The line with "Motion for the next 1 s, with" marks the first line to copy, and the line with "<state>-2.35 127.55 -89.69" marks the last. Transcribe that stretch of the data below exactly, without pictures.

Source data
|---|
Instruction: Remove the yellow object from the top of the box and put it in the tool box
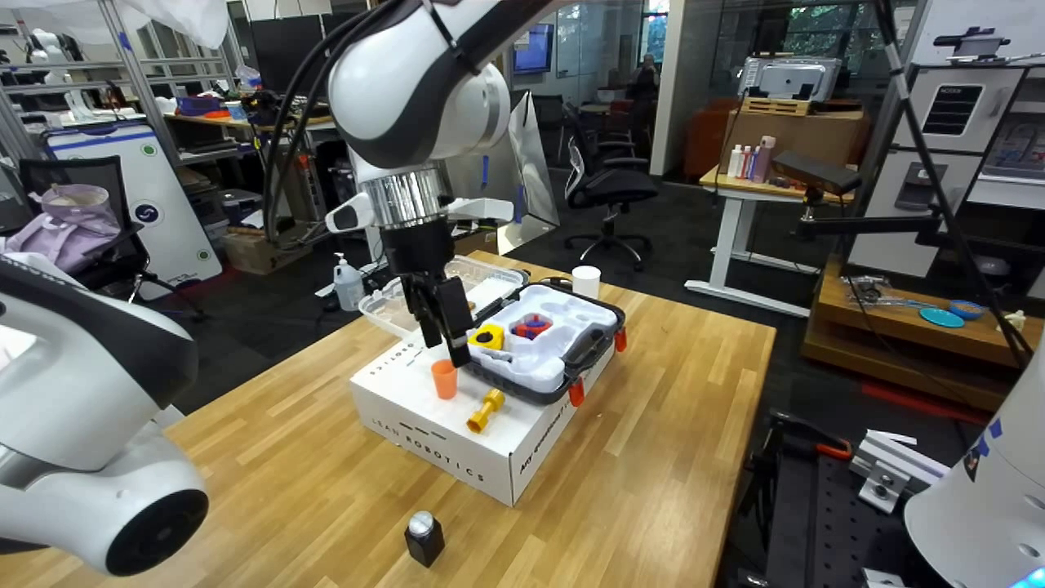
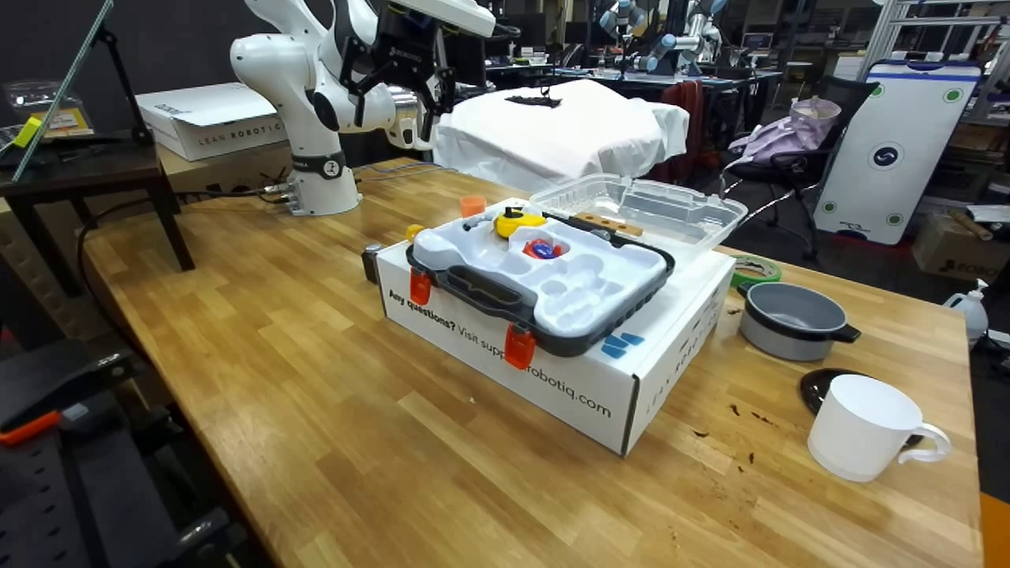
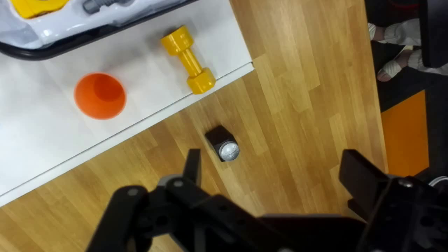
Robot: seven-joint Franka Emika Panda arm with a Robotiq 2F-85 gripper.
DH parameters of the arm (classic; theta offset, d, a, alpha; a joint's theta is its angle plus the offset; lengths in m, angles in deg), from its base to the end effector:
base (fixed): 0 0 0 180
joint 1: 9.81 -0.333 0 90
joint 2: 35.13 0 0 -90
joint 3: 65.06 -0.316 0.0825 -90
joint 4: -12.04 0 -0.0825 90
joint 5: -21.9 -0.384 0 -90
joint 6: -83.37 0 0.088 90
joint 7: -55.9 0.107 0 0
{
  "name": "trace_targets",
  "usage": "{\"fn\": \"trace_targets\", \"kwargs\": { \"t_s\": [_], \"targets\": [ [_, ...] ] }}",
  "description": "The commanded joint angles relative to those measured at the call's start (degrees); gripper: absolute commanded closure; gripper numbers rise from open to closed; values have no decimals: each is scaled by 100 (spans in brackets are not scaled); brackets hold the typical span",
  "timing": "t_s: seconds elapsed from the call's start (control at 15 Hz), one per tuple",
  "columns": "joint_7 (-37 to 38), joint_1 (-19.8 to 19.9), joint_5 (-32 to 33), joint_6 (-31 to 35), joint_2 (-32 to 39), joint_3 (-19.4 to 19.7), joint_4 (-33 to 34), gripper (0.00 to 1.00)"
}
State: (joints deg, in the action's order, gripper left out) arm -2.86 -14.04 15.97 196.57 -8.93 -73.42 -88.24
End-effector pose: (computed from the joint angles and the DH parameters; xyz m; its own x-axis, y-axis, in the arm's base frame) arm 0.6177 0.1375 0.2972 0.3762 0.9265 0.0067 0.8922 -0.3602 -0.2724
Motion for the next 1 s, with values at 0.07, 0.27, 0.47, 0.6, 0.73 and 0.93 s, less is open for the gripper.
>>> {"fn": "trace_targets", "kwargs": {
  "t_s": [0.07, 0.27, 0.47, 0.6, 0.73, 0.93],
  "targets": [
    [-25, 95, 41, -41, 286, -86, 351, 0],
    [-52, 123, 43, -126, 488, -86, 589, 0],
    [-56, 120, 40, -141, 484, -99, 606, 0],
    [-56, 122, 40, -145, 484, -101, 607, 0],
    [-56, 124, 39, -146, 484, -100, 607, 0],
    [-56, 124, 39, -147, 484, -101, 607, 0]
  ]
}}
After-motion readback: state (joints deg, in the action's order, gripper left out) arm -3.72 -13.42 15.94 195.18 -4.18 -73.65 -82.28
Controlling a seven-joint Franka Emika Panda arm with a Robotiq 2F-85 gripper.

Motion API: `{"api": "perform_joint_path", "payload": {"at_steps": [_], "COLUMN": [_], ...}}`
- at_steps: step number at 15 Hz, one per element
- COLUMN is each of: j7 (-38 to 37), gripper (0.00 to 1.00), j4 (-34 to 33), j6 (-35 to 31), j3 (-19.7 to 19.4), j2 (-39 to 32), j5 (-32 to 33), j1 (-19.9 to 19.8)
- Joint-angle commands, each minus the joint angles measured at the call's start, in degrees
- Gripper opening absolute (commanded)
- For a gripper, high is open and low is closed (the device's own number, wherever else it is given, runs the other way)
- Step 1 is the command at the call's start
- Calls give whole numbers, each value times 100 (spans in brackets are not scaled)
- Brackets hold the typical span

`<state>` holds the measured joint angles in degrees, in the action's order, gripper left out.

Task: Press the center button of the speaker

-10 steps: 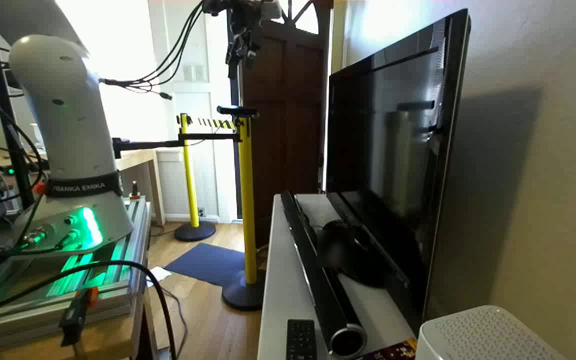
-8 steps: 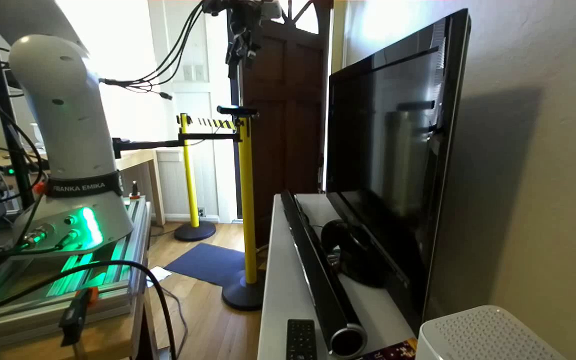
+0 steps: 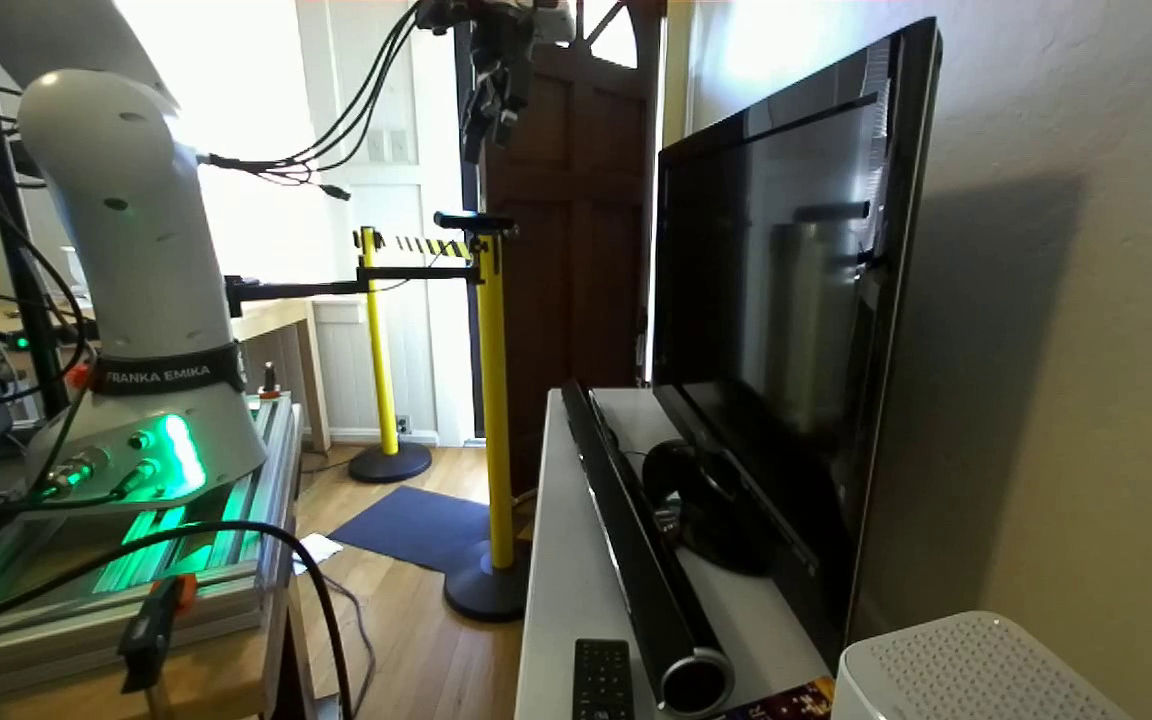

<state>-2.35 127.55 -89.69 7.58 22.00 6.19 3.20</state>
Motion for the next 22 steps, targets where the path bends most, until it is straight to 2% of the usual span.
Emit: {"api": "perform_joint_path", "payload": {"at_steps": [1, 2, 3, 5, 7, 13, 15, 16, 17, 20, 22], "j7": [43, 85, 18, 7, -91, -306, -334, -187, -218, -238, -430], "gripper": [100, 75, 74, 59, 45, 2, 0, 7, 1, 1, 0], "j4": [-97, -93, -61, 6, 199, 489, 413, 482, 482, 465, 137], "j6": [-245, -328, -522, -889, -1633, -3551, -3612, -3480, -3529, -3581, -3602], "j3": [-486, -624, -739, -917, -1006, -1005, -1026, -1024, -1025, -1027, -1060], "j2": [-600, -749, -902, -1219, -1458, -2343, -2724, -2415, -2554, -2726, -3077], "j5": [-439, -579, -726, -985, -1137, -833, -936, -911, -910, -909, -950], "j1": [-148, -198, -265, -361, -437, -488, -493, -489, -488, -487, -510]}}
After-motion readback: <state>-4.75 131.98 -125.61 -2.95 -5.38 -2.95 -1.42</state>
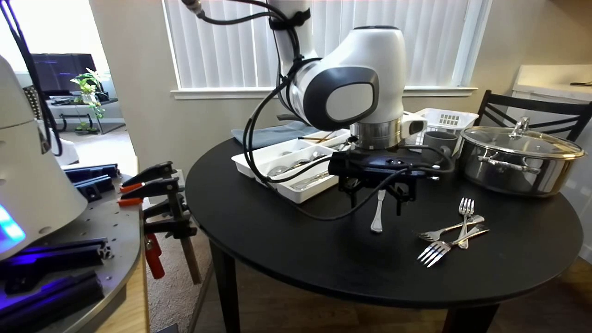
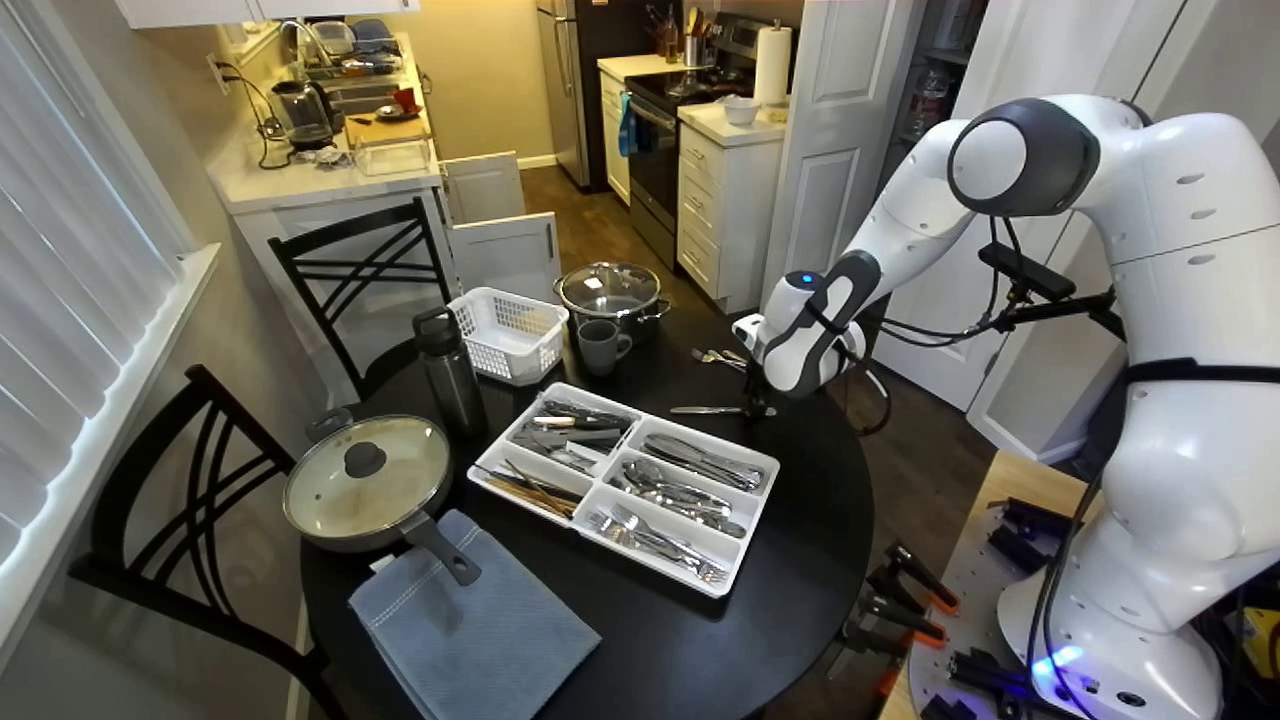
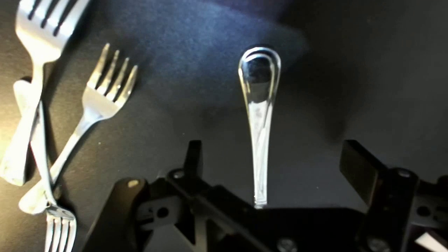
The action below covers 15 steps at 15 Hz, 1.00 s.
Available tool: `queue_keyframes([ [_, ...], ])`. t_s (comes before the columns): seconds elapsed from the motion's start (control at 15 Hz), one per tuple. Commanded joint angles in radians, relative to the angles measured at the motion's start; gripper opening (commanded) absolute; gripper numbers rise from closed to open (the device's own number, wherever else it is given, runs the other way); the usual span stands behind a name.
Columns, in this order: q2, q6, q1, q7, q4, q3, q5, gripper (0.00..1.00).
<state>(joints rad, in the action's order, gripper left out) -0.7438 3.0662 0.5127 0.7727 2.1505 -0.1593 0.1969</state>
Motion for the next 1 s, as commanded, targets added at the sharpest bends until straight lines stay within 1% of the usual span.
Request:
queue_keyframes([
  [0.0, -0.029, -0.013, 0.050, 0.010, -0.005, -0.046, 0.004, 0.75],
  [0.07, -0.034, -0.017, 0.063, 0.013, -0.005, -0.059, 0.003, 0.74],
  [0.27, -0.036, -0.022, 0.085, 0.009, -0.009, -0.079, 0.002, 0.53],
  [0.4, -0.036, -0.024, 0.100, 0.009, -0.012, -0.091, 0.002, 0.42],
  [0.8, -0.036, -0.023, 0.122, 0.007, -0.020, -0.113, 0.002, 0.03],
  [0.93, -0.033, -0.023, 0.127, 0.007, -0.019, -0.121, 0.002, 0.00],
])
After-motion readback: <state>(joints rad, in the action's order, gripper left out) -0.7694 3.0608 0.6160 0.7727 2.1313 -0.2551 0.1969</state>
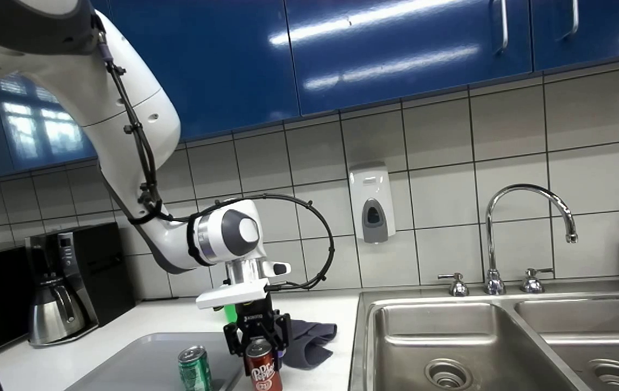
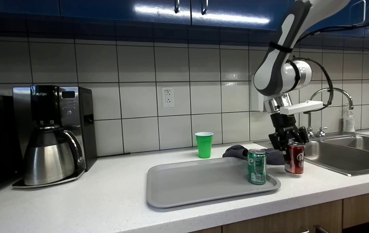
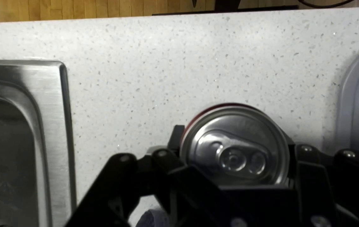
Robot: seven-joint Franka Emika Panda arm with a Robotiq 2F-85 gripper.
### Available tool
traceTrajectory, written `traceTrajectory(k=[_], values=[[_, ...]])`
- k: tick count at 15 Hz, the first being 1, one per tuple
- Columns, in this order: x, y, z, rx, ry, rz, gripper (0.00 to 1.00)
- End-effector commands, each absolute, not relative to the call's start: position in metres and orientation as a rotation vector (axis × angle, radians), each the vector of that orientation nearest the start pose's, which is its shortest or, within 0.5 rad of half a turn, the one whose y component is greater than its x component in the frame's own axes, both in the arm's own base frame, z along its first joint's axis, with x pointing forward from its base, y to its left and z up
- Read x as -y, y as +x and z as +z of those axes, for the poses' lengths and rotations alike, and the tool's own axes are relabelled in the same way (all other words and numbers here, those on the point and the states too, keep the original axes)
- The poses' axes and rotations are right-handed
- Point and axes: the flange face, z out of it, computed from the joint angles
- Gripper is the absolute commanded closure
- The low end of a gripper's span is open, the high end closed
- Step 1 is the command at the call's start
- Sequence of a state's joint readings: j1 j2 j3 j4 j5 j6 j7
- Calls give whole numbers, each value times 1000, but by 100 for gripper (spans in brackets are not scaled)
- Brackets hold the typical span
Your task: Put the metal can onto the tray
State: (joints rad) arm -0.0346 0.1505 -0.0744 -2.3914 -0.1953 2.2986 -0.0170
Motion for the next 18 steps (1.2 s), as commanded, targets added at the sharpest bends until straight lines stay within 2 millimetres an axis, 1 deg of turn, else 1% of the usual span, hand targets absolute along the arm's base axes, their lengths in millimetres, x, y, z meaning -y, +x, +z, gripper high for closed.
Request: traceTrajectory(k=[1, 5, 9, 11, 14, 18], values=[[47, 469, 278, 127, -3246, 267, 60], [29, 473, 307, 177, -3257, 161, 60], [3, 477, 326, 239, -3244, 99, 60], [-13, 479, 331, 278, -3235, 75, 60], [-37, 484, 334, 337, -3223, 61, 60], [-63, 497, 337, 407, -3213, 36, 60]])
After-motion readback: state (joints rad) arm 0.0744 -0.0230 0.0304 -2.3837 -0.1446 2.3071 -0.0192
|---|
RESULT FOR THIS EXERCISE ::
Motion for the next 1 s, with values at 0.07, 0.27, 0.47, 0.6, 0.73 and 0.93 s, less is open for the gripper.
>>> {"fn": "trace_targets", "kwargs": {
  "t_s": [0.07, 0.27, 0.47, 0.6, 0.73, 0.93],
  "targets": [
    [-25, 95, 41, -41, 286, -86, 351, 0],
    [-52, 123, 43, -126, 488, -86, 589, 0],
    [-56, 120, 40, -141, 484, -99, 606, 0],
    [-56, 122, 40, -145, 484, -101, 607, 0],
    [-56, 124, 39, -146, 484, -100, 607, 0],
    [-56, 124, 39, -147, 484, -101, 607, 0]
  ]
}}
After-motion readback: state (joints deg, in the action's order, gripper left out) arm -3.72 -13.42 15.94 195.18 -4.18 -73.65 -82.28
Controlling a seven-joint Franka Emika Panda arm with a Robotiq 2F-85 gripper.

Motion API: `{"api": "perform_joint_path", "payload": {"at_steps": [_], "COLUMN": [_], ...}}`
- at_steps: step number at 15 Hz, one per element
- COLUMN is each of: j7 (-38 to 37), gripper (0.00 to 1.00), j4 (-34 to 33), j6 (-35 to 31), j3 (-19.7 to 19.4), j2 (-39 to 32), j5 (-32 to 33), j1 (-19.9 to 19.8)
- Joint-angle commands, each minus the joint angles measured at the call's start, in degrees
- Gripper opening absolute (commanded)
- For a gripper, high is open and low is closed (the device's own number, wherever else it is given, runs the other way)
- Step 1 is the command at the call's start
- Calls give whole numbers, each value times 100 (spans in brackets are not scaled)
- Brackets hold the typical span

`<state>` holds the measured joint angles in degrees, in the action's order, gripper left out.

Task: Press the center button of the speaker

-10 steps: 
-8 steps: 
+0 steps: 

<state>-2.35 127.55 -89.69 7.58 22.00 6.19 3.20</state>

This answer leaves nothing further to address.